**PROBLEM STATEMENT**
Until the last line is reached, keep transcribing the material exactly.
======
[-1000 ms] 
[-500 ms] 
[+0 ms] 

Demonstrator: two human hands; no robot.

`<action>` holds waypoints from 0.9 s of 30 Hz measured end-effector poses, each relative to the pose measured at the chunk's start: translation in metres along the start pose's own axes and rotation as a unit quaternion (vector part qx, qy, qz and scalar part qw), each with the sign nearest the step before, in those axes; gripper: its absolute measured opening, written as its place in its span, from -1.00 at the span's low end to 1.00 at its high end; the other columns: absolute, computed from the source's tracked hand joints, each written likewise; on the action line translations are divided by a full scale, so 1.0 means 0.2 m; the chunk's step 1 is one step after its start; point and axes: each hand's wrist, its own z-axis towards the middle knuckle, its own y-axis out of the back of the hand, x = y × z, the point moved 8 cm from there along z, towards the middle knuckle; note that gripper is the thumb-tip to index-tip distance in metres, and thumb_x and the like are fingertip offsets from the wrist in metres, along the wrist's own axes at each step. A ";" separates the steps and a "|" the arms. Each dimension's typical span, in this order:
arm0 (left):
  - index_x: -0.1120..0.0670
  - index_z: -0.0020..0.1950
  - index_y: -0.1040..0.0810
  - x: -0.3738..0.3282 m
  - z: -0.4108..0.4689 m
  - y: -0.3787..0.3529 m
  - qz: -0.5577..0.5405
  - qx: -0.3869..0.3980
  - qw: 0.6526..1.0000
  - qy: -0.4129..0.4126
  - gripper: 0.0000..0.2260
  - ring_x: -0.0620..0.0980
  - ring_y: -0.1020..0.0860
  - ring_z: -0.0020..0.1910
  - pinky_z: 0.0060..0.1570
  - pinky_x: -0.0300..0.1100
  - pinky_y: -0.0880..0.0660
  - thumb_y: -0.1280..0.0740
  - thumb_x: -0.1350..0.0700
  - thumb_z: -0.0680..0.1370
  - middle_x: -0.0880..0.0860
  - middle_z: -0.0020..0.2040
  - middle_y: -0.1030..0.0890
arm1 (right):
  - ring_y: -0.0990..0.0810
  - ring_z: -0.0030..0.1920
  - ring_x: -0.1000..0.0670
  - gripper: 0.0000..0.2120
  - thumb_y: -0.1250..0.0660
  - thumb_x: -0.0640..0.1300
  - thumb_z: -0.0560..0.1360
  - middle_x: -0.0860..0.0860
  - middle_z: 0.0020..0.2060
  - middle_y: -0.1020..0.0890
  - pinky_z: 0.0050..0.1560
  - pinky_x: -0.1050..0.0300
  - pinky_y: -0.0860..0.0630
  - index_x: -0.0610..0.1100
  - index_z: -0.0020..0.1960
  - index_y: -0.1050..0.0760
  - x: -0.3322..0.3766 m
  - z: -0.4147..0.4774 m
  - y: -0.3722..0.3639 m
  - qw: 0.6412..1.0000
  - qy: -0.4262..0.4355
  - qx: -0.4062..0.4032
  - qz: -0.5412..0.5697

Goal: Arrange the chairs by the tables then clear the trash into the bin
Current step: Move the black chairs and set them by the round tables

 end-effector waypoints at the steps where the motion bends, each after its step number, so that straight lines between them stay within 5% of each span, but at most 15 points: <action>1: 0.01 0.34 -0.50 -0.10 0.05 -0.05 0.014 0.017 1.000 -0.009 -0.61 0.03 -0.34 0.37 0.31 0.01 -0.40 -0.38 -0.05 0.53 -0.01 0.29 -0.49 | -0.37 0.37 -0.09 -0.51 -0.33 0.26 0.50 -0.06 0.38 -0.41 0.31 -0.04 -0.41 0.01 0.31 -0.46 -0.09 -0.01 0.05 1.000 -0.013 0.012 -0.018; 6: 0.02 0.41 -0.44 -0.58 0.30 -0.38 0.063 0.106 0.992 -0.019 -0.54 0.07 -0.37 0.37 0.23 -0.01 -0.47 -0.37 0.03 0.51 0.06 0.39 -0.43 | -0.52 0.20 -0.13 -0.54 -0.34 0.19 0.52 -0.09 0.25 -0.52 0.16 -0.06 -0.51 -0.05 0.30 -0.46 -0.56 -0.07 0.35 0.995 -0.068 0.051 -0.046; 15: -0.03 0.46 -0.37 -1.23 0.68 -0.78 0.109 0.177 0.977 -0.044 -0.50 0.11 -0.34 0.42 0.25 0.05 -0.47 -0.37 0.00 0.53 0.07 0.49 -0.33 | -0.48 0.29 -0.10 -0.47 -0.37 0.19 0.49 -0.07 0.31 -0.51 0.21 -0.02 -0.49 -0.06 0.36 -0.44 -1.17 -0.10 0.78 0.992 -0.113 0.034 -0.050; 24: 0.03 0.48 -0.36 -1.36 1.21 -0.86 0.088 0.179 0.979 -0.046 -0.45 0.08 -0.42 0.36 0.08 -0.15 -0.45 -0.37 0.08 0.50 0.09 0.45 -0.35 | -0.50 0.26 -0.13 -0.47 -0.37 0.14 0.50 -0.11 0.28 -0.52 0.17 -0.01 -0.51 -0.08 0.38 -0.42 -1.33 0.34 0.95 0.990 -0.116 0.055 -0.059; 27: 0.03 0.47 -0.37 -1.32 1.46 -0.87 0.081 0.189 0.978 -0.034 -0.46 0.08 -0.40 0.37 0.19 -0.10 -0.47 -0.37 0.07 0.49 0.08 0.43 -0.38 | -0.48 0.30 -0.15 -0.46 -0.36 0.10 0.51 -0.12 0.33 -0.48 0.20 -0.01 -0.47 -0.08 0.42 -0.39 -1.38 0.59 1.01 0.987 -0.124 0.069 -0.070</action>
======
**SOLUTION TO THIS PROBLEM**
[-1000 ms] 
[-500 ms] 
[+0 ms] 

Demonstrator: two human hands; no robot.

`<action>` holds waypoints from 0.9 s of 30 Hz measured end-effector poses, each relative to the pose measured at the chunk's start: translation in metres along the start pose's own axes and rotation as a unit quaternion (vector part qx, qy, qz and scalar part qw), each with the sign nearest the step before, in those axes; gripper: its absolute measured opening, written as its place in its span, from -1.00 at the span's low end to 1.00 at its high end; the other columns: absolute, computed from the source's tracked hand joints, each written likewise; on the action line translations are divided by a full scale, so 1.0 means 0.2 m; the chunk's step 1 is one step after its start; point and axes: each hand's wrist, its own z-axis towards the middle knuckle, its own y-axis out of the back of the hand, x = y × z, the point moved 8 cm from there along z, towards the middle knuckle; note that gripper is the thumb-tip to index-tip distance in metres, and thumb_x and the like are fingertip offsets from the wrist in metres, along the wrist's own axes at each step. A ";" separates the steps and a "|" the arms. Each dimension's typical span, in this order:
arm0 (left):
  - index_x: -0.1120..0.0670
  - index_z: -0.0020..0.1950
  - index_y: -0.1040..0.0810
  - x: -0.3738..0.3282 m
  - z: -0.4108..0.4689 m
  - y: -0.3787..0.3529 m
  - qz: -0.5577..0.5405
  - qx: -0.3869..0.3980
  - qw: 0.6526..1.0000
  - qy: -0.4129..0.4126
  - gripper: 0.0000..0.2260
  - ring_x: -0.0620..0.0980
  - ring_y: -0.1020..0.0860
  - ring_z: -0.0020..0.1910
  - pinky_z: 0.0060..0.1570
  - pinky_x: -0.0300..0.1100
  - pinky_y: -0.0880..0.0660
  - thumb_y: -0.1280..0.0740
  - thumb_x: -0.1350..0.0700
  - thumb_z: -0.0680..0.1370
  - middle_x: -0.0880..0.0860
  - middle_z: -0.0020..0.2040
  - middle_y: -0.1030..0.0890
arm1 (right):
  - ring_y: -0.0990..0.0810
  - ring_z: -0.0030..0.1920
  - ring_x: -0.1000..0.0670
  - gripper: 0.0000..0.2120
  - thumb_y: -0.1250..0.0660
  - thumb_x: -0.0640..0.1300
  - thumb_z: -0.0560..0.1360
  - middle_x: -0.0860..0.0860
  - middle_z: 0.0020..0.2060
  - middle_y: -0.1020..0.0890
  - pinky_z: 0.0050..0.1560
  - pinky_x: -0.1050..0.0300
  - pinky_y: -0.0860..0.0630
  - index_x: -0.0610..0.1100
  - index_z: -0.0020..0.1960
  - index_y: -0.1050..0.0760
  - x: -0.3322..0.3766 m
  - z: -0.4147..0.4774 m
  - y: -0.3722..0.3639 m
  - qw: 0.6412..1.0000
  - qy: -0.4262..0.4355
  - qx: -0.4062..0.4032
  - qz: -0.5412..0.5697

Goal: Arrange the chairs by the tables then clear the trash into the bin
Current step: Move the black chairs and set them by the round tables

 end-effector waypoints at the steps where the motion bends, each after its step number, so that straight lines between them stay within 5% of each span, but at most 15 points: <action>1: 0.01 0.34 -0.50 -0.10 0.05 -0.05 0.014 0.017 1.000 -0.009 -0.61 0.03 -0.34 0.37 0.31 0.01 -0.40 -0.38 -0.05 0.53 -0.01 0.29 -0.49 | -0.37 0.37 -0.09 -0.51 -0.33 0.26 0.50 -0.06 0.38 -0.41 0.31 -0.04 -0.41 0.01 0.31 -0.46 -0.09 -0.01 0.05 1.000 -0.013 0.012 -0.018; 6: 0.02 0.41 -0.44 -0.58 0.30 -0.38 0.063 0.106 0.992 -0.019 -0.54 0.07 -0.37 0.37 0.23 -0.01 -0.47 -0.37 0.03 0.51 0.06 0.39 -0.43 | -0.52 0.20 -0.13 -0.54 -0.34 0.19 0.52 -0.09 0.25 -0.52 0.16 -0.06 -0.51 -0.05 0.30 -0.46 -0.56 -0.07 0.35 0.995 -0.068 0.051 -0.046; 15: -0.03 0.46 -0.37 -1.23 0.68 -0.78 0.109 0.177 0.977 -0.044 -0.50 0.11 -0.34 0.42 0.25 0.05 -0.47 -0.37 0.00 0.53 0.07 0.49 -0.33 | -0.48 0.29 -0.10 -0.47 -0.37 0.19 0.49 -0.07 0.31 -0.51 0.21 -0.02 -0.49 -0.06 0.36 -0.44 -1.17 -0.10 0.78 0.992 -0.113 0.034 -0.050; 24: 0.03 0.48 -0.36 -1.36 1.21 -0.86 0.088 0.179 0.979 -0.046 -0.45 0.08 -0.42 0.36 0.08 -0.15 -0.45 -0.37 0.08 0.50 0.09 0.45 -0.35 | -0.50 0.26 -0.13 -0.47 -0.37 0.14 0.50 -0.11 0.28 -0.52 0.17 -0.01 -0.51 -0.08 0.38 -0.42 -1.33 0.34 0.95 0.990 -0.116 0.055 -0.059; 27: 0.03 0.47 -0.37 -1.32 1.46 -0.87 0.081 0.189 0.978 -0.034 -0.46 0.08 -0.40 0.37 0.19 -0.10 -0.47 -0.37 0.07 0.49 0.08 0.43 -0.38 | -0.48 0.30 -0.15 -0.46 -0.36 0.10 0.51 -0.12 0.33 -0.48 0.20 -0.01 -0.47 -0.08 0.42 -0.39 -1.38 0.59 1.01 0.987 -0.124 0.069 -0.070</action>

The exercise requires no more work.